- Born: Steven M. Lopez 1953 (age 72–73) Pittsburg, California, U.S.
- Education: San Jose State University
- Occupation: Journalist/Author
- Organization: The Los Angeles Times
- Children: 3

= Steve Lopez =

American journalist

Steven M. Lopez (born 1953) is an American journalist and four-time Pulitzer Prize finalist who has been a columnist for The Los Angeles Times since 2001.

==Life and career ==

Lopez is a native of Pittsburg, California, and attended San Jose State University. He has been on staff at Time Inc. and written for Time, Life, Entertainment Weekly and Sports Illustrated. In addition, he was on staff at The Philadelphia Inquirer, the San Jose Mercury News and the Oakland Tribune. He wrote the novels Third and Indiana, The Sunday Macaroni Club, and In the Clear. He has also compiled a collection of his works from The Philadelphia Inquirer titled Land of Giants, and a collection of Los Angeles Times columns called Dreams & Schemes.

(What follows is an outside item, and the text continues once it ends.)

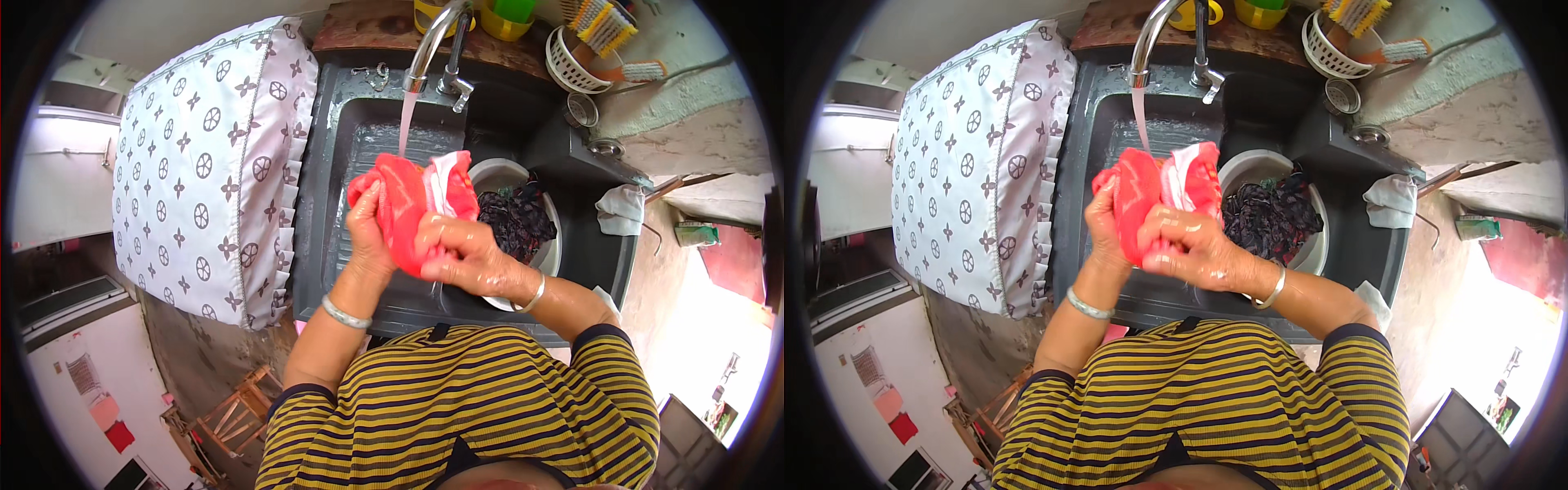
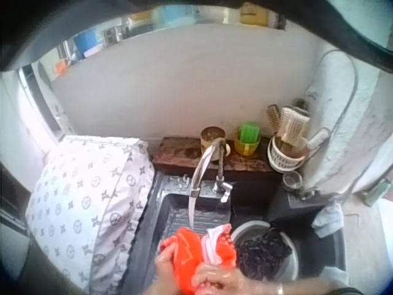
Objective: Hand washing clothes in a sink and hanging them to dry.
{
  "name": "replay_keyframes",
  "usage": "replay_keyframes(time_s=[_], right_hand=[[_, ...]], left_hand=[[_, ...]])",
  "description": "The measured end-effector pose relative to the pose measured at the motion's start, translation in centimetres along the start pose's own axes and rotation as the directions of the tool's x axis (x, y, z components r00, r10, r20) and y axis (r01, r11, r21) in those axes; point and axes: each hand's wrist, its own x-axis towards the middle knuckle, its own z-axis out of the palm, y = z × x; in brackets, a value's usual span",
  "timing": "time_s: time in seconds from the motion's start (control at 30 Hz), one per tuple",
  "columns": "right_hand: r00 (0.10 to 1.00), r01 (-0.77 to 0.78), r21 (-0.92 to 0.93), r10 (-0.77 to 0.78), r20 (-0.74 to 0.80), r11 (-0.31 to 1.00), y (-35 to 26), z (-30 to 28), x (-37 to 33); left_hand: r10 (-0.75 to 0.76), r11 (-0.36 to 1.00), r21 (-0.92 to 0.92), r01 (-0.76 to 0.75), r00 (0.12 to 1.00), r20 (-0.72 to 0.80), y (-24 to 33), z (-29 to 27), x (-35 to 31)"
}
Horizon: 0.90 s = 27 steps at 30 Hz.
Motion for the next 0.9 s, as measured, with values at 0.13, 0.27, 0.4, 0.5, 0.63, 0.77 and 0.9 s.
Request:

Lopez's series of columns about his unlikely relationship with a homeless Juilliard-trained musician with schizophrenia Nathaniel Anthony Ayers became the subject of a national best-selling book by Lopez that inspired the film The Soloist, which stars Robert Downey Jr. as Lopez. Ayers' and Lopez's relationship was also nationally highlighted in the March 22, 2009, episode of 60 Minutes.

He has two sons and a daughter. In 2012 following knee replacement surgery, he experienced cardiac arrest.

==Awards==
Lopez has won numerous national journalism awards including the H.L. Mencken, Mike Royko and Ernie Pyle awards. As a four-time Pulitzer finalist, his subjects were elder care, income inequality, homelessness and the California housing crisis.

In 2008 Lopez received the President's Award from the Los Angeles Press Club at the 50th Annual Southern California Journalism Awards.

His book, The Soloist, won the PEN USA award for literary non-fiction.

Lopez has also won three local news Emmys and a share of the Columbia DuPont Award for his civic affairs reporting at KCET-TV in Los Angeles. He won the Shorenstein Center on Media, Politics and Public Policy’s 2021 Nyhan Prize in Political Journalism.

On April 29, 2011, Lopez received an honorary doctorate degree from his alma mater, San Jose State University.